▶ The problem
Filter this data down to the lines that hold "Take", and copy them.
Segment Start: Excerpted records
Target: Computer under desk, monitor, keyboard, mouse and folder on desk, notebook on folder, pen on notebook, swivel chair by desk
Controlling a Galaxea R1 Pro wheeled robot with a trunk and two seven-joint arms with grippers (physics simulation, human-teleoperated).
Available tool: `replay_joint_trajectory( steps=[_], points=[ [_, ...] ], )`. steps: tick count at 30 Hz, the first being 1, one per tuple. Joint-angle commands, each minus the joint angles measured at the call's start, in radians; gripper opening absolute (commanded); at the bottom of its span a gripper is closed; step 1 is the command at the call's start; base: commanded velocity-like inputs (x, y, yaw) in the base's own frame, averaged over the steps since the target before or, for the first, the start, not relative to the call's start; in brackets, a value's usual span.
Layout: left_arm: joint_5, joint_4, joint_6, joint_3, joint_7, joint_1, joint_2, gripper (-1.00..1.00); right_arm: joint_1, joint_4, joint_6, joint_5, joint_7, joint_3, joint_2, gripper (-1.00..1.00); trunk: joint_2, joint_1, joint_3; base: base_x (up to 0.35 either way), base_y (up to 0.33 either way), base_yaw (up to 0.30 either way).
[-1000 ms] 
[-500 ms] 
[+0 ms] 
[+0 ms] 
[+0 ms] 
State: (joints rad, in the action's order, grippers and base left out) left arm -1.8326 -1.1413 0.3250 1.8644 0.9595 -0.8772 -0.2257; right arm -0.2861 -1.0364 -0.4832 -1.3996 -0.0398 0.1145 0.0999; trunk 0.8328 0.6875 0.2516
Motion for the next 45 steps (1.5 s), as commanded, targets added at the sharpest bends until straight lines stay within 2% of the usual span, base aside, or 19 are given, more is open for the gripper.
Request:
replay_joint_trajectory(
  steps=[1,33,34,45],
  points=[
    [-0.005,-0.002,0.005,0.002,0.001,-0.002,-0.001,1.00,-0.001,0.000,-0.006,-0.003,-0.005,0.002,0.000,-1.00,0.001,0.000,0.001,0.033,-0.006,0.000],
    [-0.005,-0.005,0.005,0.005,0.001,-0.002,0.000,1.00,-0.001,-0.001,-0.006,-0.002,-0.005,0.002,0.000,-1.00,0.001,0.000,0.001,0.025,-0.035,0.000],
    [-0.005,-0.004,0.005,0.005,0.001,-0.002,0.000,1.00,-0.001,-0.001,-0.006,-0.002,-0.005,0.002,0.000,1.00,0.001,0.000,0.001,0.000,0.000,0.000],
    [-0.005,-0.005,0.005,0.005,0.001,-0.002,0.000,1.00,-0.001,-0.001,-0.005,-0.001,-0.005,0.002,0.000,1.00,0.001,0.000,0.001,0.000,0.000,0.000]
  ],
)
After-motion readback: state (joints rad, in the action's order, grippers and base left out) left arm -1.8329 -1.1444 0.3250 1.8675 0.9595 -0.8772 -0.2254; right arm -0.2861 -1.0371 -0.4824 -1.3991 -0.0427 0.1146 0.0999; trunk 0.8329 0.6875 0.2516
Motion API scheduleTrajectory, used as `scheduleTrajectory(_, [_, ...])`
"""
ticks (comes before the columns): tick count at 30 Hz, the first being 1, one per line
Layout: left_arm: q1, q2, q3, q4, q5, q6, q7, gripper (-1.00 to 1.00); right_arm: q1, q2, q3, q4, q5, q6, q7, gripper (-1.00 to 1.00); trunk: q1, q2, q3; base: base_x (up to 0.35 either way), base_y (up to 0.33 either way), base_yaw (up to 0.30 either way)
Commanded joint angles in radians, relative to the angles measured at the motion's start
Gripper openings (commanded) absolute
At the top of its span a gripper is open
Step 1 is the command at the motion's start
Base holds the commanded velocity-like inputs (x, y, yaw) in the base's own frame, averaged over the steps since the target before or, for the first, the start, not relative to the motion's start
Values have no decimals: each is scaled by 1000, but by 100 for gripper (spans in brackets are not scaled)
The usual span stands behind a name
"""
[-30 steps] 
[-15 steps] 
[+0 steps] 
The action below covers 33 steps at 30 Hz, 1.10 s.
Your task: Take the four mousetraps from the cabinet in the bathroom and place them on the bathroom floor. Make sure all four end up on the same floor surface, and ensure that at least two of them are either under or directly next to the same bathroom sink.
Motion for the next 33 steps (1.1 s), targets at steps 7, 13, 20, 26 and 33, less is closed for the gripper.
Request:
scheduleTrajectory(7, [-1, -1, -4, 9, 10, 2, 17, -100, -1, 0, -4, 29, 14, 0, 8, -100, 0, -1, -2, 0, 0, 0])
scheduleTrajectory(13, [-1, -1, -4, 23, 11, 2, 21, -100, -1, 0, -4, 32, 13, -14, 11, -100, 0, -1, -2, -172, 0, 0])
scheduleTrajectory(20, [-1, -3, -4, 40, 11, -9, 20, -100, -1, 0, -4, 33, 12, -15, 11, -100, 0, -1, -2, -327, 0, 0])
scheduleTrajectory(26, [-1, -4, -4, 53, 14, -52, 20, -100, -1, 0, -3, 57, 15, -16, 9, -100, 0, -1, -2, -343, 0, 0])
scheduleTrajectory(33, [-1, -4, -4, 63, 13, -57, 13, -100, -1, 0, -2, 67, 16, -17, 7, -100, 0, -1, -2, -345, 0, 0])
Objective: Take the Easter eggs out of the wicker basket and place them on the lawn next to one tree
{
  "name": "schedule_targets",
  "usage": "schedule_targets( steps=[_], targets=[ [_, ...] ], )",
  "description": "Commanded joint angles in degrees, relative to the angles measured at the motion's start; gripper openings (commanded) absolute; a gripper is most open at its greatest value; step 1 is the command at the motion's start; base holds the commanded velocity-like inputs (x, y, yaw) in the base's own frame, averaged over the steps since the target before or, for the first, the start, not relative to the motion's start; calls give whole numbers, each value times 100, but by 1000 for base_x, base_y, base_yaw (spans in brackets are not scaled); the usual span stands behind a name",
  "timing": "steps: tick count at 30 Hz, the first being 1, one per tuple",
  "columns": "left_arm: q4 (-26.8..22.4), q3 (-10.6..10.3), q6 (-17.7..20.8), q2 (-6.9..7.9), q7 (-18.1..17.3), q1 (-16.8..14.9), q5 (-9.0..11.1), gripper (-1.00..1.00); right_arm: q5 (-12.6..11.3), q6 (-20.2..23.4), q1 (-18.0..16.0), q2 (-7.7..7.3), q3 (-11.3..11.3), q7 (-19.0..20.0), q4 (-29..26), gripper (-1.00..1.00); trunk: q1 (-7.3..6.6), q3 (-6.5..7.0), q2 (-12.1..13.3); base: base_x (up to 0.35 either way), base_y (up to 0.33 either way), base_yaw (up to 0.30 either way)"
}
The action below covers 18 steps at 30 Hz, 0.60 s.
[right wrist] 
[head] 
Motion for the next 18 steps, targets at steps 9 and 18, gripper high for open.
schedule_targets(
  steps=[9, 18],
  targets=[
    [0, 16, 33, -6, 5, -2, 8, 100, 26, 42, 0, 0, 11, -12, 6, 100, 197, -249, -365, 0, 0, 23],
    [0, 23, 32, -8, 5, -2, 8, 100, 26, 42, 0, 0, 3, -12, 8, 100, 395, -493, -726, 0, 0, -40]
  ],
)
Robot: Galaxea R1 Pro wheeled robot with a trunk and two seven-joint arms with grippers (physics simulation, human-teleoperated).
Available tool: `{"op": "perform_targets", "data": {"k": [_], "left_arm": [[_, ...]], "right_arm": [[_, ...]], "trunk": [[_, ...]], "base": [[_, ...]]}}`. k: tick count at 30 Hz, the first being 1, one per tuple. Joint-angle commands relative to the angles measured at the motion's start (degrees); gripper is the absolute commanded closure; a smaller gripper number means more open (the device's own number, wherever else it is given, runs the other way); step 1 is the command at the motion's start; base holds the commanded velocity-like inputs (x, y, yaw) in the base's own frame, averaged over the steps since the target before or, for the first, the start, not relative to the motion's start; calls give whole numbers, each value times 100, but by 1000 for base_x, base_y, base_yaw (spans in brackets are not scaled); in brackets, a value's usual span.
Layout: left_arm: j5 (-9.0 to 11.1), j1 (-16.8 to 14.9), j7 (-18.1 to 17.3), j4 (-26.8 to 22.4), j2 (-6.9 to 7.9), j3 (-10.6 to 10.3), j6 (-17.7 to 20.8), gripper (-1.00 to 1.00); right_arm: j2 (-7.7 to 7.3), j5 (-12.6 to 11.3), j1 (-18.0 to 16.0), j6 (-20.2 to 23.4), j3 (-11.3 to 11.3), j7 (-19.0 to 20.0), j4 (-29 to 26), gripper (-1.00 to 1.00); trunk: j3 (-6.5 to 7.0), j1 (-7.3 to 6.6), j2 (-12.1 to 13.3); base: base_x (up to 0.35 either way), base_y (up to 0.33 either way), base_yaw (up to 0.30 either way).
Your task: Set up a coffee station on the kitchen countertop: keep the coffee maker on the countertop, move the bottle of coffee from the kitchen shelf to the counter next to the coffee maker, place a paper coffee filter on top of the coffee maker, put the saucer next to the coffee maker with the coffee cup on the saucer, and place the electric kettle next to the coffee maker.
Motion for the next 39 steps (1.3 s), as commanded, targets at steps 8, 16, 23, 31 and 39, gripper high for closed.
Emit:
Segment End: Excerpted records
▶ Reply
Your task: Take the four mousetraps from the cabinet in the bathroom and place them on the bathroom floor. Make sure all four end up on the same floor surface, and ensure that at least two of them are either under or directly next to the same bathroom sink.
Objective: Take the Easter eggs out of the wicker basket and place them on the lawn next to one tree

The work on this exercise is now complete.